- What this task involves:
For the records below, print the lines from the line with "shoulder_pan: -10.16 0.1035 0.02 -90" through the line with "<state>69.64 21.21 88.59" exactly as written; include both end lines and exclude the rest.

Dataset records

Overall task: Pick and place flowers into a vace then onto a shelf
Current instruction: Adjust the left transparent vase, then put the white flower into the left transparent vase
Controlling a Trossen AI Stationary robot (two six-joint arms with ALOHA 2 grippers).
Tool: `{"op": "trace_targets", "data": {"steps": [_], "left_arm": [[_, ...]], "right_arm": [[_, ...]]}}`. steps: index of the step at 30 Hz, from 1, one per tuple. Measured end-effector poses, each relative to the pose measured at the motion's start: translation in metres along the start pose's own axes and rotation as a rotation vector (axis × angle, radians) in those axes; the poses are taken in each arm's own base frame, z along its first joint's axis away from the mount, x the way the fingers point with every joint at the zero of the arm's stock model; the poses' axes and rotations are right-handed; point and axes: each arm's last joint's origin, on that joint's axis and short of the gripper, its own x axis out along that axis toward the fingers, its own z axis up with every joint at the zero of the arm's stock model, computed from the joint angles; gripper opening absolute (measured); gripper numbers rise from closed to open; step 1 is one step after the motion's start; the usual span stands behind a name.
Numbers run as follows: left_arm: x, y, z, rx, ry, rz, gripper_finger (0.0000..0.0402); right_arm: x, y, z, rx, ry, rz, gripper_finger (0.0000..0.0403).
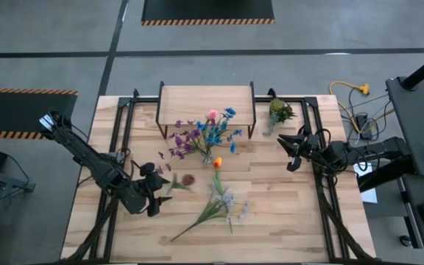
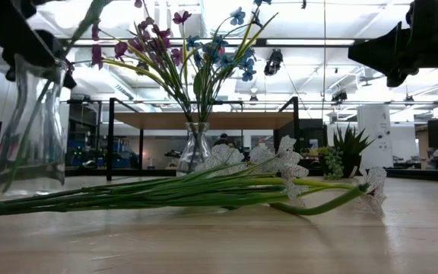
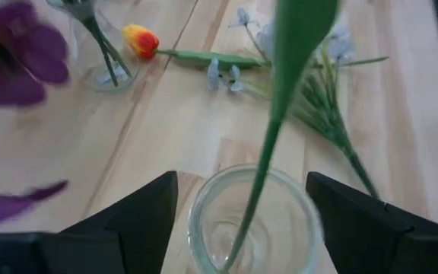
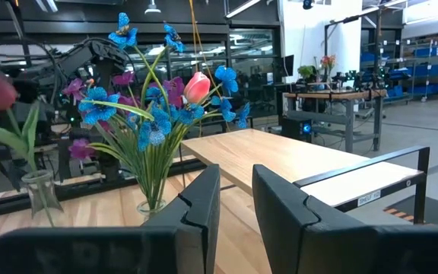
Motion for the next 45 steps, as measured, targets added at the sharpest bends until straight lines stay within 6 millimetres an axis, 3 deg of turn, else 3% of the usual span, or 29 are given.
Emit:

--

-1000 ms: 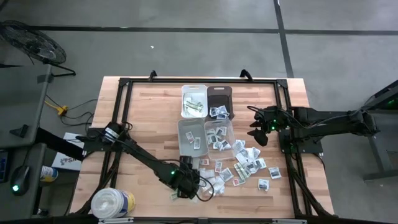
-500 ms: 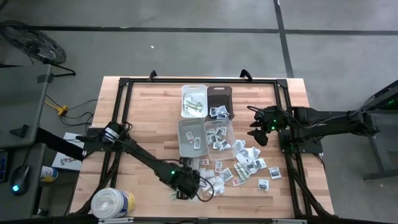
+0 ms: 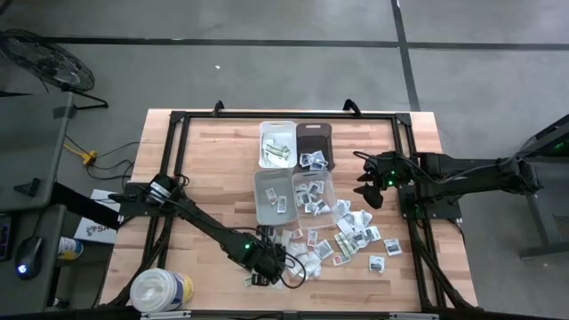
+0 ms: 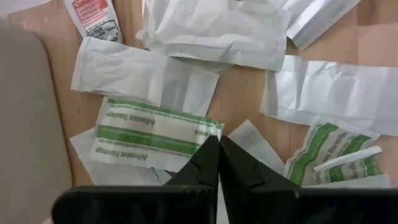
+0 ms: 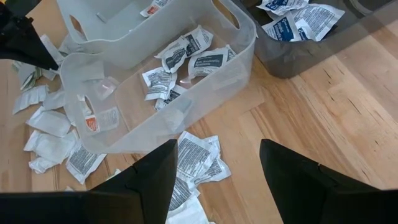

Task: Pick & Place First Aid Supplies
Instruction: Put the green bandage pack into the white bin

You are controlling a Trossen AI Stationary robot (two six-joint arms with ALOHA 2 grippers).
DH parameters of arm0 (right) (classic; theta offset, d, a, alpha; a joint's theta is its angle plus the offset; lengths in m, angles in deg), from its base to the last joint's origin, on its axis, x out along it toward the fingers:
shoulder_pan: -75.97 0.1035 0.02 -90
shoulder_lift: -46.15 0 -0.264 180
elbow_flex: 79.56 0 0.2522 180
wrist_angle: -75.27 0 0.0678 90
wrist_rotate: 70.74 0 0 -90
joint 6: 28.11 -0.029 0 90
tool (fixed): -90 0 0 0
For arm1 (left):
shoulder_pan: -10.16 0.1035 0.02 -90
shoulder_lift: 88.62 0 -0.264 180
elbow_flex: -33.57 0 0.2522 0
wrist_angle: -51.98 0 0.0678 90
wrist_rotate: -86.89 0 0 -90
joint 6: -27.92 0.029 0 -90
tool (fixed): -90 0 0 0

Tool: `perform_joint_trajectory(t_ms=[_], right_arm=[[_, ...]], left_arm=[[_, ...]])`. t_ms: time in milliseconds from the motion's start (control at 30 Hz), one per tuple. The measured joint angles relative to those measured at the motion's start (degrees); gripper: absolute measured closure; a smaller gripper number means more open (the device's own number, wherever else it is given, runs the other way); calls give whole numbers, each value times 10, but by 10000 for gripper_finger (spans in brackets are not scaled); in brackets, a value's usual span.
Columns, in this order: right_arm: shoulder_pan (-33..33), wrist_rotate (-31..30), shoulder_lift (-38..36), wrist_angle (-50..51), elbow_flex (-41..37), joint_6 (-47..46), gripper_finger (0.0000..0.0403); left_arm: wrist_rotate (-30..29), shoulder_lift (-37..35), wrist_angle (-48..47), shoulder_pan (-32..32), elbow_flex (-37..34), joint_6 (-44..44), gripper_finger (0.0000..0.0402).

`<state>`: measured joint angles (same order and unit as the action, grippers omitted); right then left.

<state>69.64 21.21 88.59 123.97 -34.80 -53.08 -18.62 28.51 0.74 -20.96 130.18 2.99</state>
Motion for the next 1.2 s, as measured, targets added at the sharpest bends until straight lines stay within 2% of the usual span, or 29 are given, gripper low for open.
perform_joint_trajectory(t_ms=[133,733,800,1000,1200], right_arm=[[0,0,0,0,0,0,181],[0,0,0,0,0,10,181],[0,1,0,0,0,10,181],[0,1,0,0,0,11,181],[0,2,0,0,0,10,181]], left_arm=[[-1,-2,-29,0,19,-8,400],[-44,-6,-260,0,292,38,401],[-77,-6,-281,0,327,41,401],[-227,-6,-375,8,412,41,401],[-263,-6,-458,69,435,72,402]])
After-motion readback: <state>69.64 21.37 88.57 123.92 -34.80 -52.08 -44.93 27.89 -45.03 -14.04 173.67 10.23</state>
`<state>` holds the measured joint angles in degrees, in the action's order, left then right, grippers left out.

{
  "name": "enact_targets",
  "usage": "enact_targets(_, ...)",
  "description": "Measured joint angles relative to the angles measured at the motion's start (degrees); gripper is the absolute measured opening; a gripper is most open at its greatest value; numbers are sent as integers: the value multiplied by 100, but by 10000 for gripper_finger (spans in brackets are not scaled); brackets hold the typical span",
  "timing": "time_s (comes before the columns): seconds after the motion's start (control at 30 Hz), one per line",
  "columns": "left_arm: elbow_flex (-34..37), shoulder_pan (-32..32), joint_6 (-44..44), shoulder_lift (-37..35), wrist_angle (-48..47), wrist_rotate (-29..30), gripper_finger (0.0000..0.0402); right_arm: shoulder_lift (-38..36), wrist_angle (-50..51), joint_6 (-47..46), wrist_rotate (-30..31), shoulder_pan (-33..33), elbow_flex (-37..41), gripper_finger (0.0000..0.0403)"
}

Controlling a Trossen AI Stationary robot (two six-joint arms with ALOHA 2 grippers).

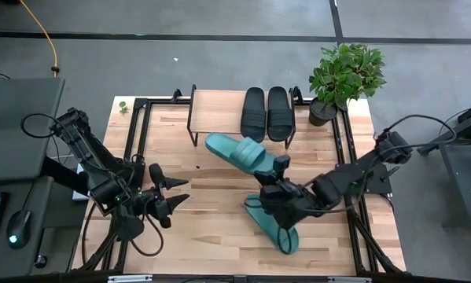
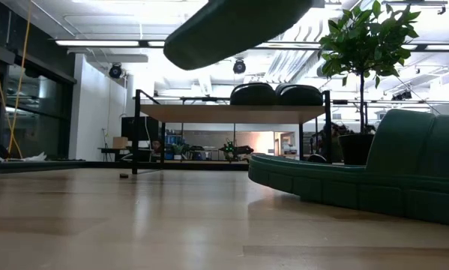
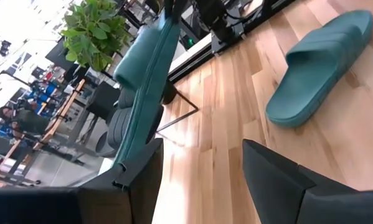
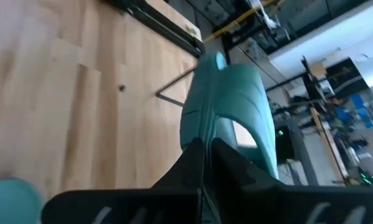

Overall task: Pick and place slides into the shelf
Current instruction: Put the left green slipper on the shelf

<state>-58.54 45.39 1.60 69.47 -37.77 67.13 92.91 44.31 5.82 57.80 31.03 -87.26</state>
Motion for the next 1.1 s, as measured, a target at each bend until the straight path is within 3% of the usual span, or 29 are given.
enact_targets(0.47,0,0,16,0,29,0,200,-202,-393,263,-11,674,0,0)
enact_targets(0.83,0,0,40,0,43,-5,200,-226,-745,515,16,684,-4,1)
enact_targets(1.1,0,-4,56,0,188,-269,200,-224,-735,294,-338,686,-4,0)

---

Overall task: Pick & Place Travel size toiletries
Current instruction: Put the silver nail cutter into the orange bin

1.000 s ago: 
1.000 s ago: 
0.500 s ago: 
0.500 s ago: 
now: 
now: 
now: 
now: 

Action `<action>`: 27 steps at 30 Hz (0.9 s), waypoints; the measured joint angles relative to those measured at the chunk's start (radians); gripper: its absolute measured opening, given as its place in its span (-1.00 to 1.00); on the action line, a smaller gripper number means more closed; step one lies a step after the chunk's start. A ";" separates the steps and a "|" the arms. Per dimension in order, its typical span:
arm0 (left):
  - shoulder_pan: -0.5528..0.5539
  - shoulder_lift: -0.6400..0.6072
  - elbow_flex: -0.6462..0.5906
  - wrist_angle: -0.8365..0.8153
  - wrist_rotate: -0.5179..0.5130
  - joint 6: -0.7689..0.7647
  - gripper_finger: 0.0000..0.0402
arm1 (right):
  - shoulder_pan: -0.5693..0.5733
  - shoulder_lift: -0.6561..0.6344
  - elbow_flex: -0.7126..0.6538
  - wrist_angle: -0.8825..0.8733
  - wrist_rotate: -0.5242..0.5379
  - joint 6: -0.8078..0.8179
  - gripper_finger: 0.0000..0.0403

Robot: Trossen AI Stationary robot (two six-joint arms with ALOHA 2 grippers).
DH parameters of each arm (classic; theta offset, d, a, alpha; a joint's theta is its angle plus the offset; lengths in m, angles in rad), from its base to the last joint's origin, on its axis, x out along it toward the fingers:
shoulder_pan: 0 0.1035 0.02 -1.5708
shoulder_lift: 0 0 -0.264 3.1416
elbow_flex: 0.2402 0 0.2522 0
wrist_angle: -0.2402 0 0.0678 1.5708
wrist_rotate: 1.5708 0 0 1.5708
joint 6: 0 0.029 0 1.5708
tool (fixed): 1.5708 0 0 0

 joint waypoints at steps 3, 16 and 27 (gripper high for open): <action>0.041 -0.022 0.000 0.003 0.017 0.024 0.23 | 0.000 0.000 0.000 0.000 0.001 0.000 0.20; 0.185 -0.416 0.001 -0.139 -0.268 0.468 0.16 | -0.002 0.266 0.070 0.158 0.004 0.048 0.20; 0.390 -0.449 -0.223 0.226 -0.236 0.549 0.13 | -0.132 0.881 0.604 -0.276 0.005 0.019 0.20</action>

- Result of this task:
shoulder_pan: -10.16 0.1035 0.02 -90
shoulder_lift: 88.62 0 -0.264 180
elbow_flex: -33.57 0 0.2522 0
wrist_angle: -51.98 0 0.0678 90
wrist_rotate: -86.89 0 0 -90
joint 6: -27.92 0.029 0 -90
tool (fixed): -90 0 0 0

Tool: `perform_joint_trajectory(t_ms=[_], right_arm=[[_, ...]], left_arm=[[_, ...]])`. t_ms: time in milliseconds from the motion's start (control at 30 Hz), one per tuple. The measured joint angles relative to those measured at the motion's start (degrees); gripper: absolute measured closure; a smaller gripper number means more open (the device's own number, wherever else it is given, runs the other way); calls give whole numbers, each value times 10, but by 10000 for gripper_finger (spans in brackets are not scaled); in brackets, a value's usual span.
Columns, in this order: right_arm: shoulder_pan (-33..33), wrist_rotate (-31..30), shoulder_lift (-38..36), wrist_angle (-50..51), elbow_flex (-41..37), joint_6 (-47..46), gripper_finger (0.0000..0.0403); left_arm: wrist_rotate (-30..29), shoulder_lift (-37..35), wrist_angle (-48..47), shoulder_pan (-32..32), elbow_flex (-37..34), joint_6 (-44..44), gripper_finger (0.0000..0.0402).

`<state>`: measured joint angles (same order and unit as the action, grippers omitted); right then left.

<state>69.64 21.21 88.59 123.97 -34.80 -53.08 -18.62 28.51 0.74 -20.96 130.18 2.99</state>

Nothing else is required for this exercise.